Input File: resVI.txt is a portion of the overall results of the class VI annual sports.
$ cat resVI.txt
AA:100m:Monday
DD:200m:Monday
AA:400m:Friday
AA:LOngJump:Tuesday
CC:HighJump:Wed
DD:1000m:Wed
BB:60kgarmrest:Mon
Now we have to calculate how many prizes each of the students(first field) won.
i.e.
Output Required:
AA (3 prizes)
BB (1 prizes)
CC (1 prizes)
DD (2 prizes)
Just we have to calculate the count of occurrences of each first filed in resVI.txt, as each line in resVI.txt corresponds to a prize in a particular category of sports.
Awk code using array:
$ awk '{count[$1]++}END{for(j in count) print j,"("count[j]" prizes)"}' FS=: resVI.txt
Individual steps would have been like this:
$ awk '$1 ~ /AA/ {++c} END {print c}' FS=: resVI.txt
3
$ awk '$1 ~ /BB/ {++c} END {print c}' FS=: resVI.txt
1
$ awk '$1 ~ /CC/ {++c} END {print c}' FS=: resVI.txt
1
$ awk '$1 ~ /DD/ {++c} END {print c}' FS=: resVI.txt
2
Similar Post of mine: Number of files modified in each month using awk
27 comments:
great example, have you got anything else with awk and counting instances ...
contact@fir3net.com
Thanks so much for this post.
I was working on a similar example and was worried about counting.this was so useful to me
AA 30
AA 30
AA 5
AA 33
BB 32
BC 30
BD 3
BC 38
AA 33
EE 34
BE 30
how do i count the sum of all $2 for each $1 reoccurance ??
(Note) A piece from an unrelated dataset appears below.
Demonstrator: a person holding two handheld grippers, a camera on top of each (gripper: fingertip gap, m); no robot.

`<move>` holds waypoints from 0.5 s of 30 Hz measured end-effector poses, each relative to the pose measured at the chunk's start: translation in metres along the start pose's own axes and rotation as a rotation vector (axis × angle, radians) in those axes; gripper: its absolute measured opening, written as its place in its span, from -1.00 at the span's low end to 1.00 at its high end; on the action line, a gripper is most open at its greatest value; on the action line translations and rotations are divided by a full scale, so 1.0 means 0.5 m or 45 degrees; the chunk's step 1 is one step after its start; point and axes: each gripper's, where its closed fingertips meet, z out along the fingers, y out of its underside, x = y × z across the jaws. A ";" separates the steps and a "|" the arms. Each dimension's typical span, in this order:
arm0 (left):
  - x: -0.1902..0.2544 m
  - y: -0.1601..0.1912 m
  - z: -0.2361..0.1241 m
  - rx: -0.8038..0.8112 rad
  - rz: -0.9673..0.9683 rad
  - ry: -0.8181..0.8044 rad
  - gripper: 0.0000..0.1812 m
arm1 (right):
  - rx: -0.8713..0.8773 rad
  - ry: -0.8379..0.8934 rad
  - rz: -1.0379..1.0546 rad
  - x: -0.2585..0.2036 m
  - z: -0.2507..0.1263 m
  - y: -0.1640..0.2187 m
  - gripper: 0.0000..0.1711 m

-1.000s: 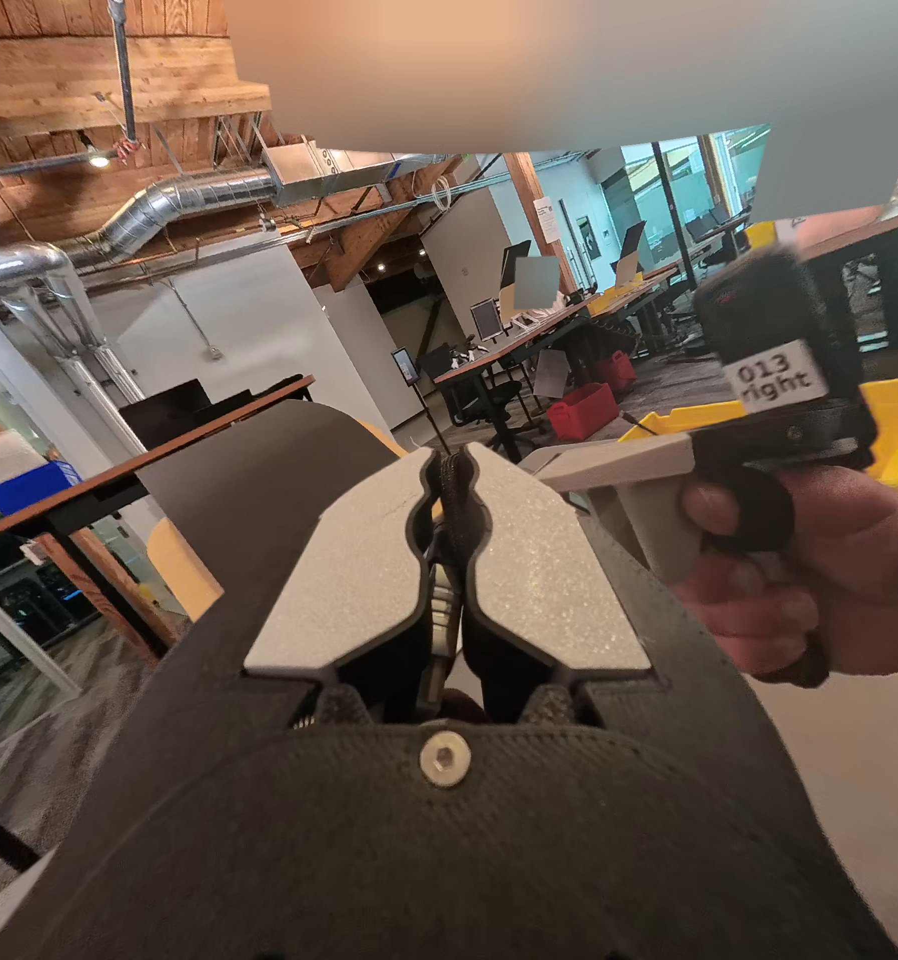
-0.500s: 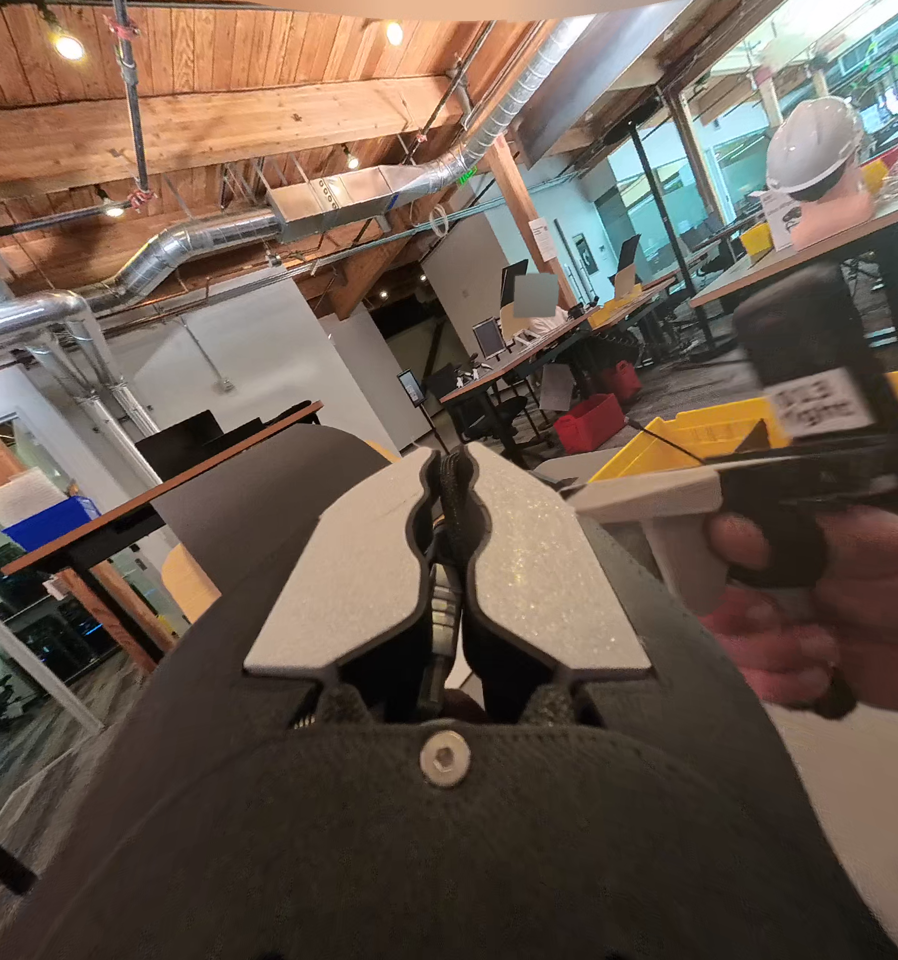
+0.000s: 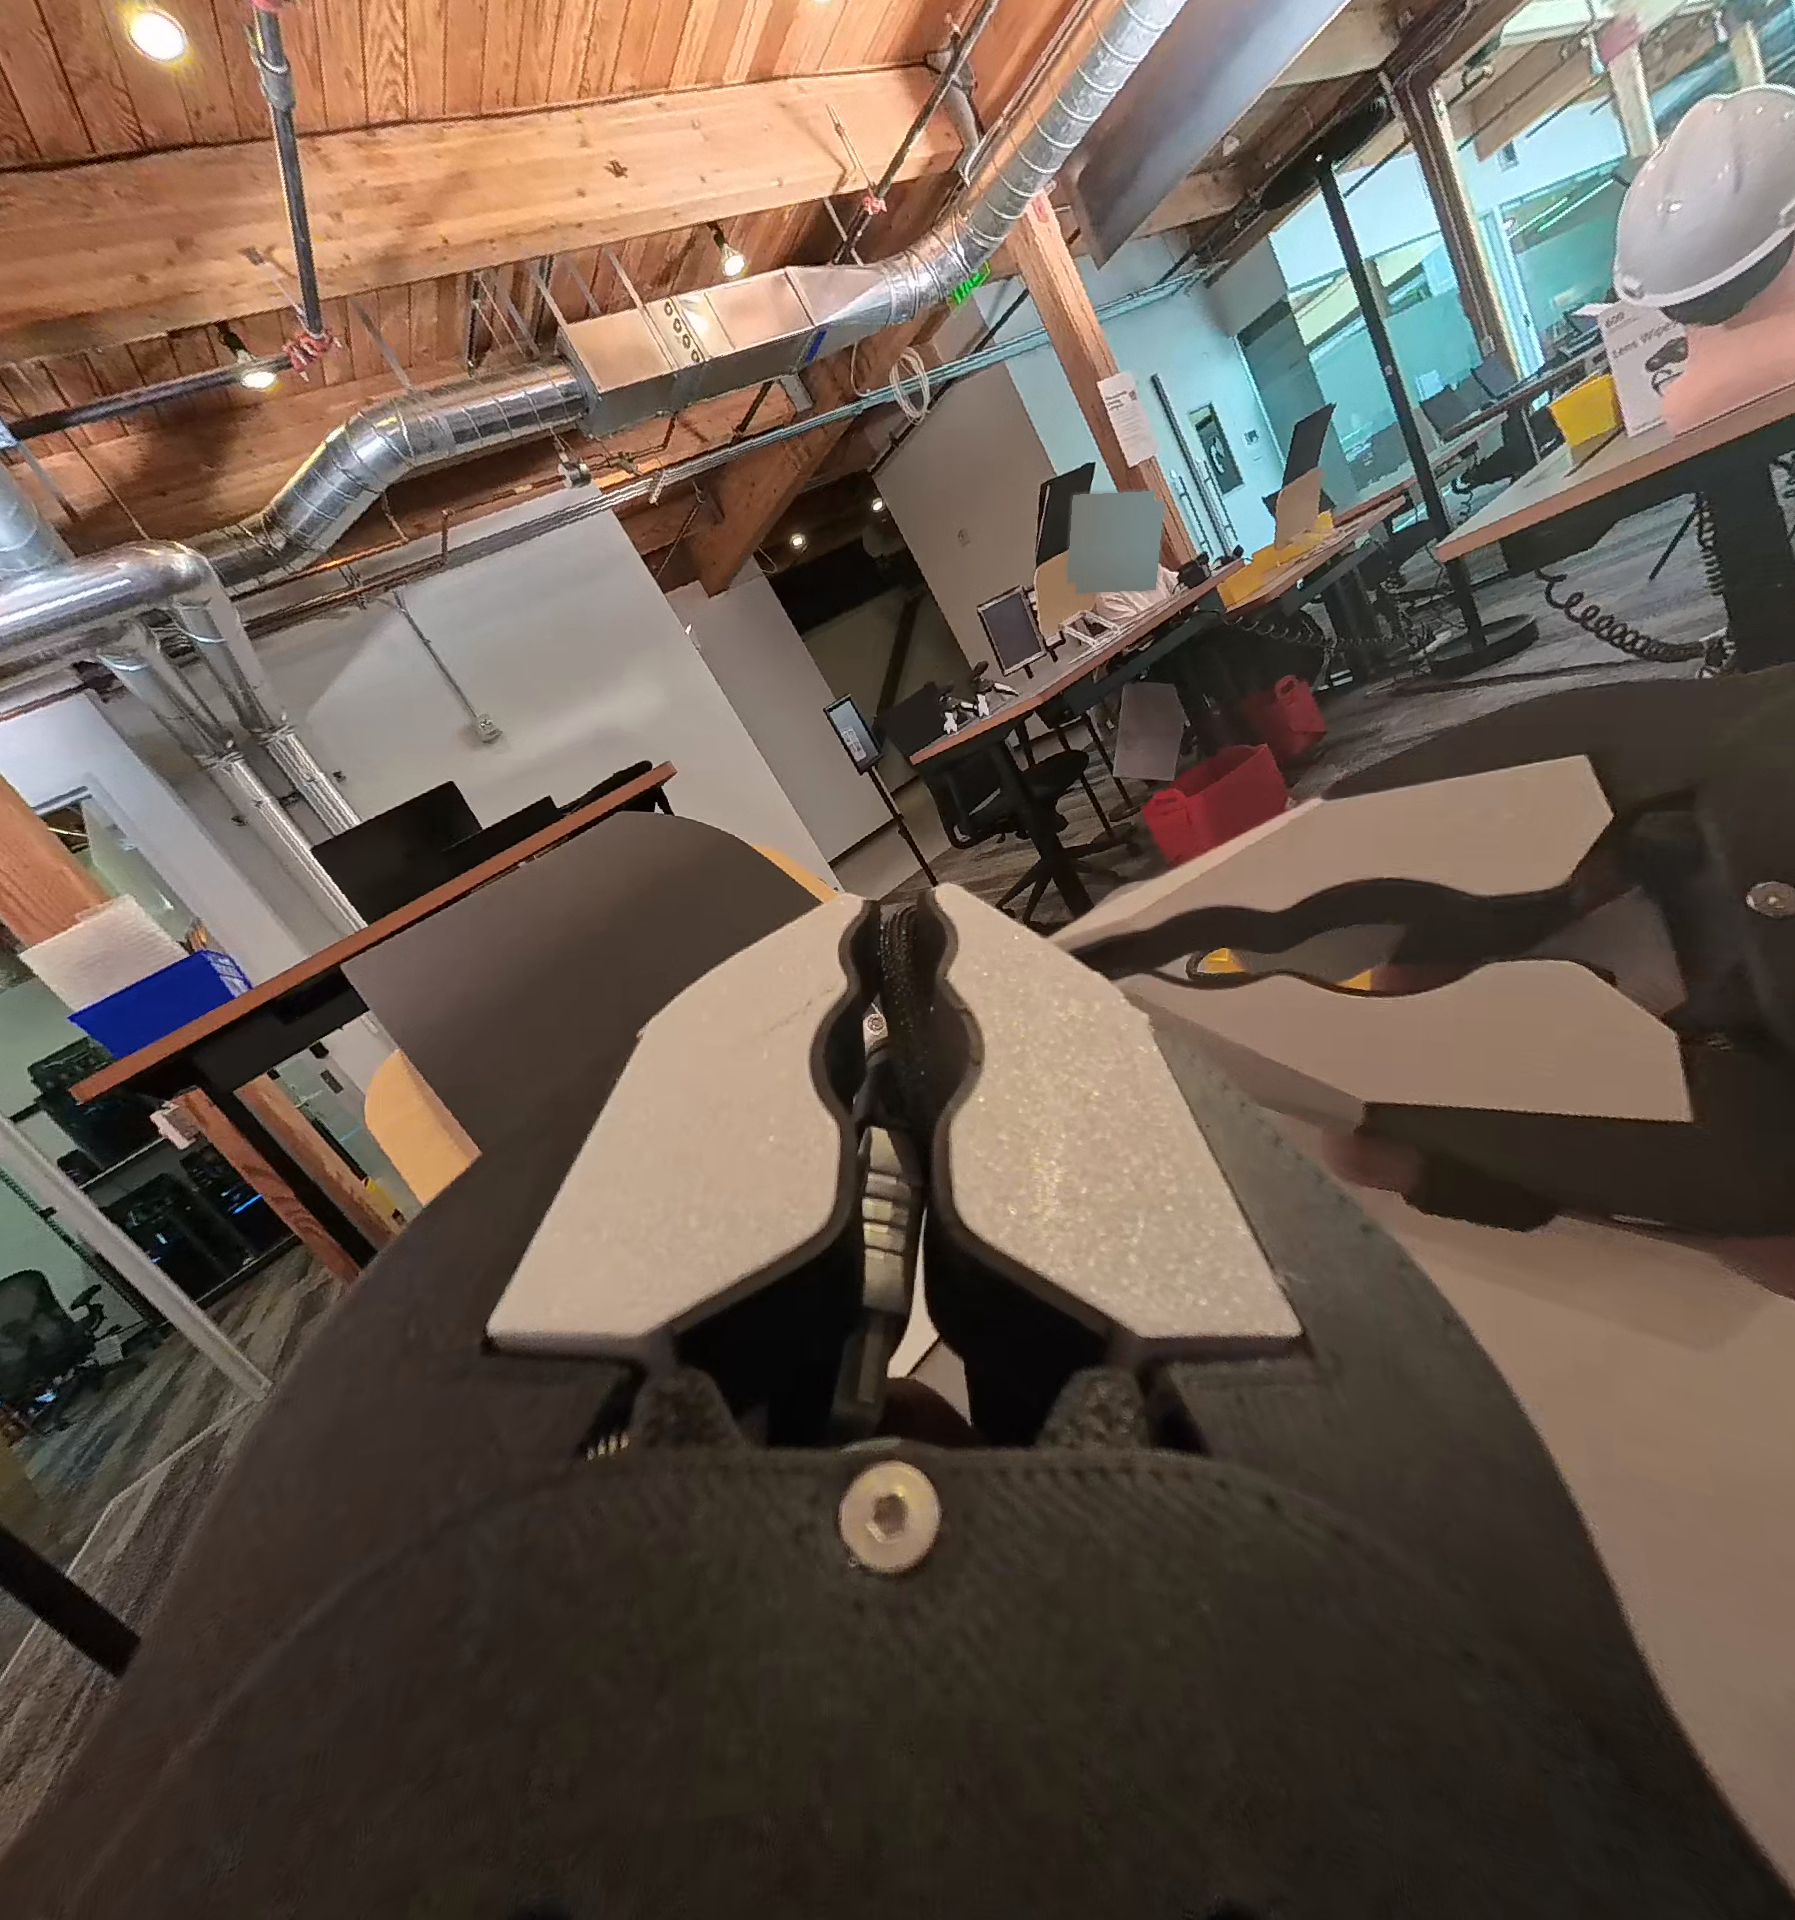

@Arun, thanks for the question.
Are you looking for something like this ?
$ awk '
{a[$1]++;b[$1]=b[$1]+$2} END{for (i in a) print i,a[i],b[i]}' ar.txt
AA 5 131
BB 1 32
BC 2 68
BD 1 3
BE 1 30
EE 1 34
Please let me know if I have misunderstood your requirement.
i don't understand on what basis count[$1] and count[j]
are related
I always get hung up on stupid things. It's the story of my life.
Still any light you can cast would be gratefully received.
@Marmot,
$ cat file.txt
AA 30
AA 30
AA 5
AA 33
BB 32
BC 30
BD 3
BC 38
AA 33
EE 34
BE 30
$ awk '{arr[$1]++} END {for(i in arr) print i,arr[i]}' file.txt
AA 5
BB 1
BC 2
BD 1
BE 1
EE 1
Here arr[$1]++ records the count of occurrence of each unique $1 values of file.txt in associative array 'arr' . And then we use the for construct to retrieve/print the count for each of the $1 values. Please let me know if this helps.
What about sorting these results(let's say by the 2nd column)?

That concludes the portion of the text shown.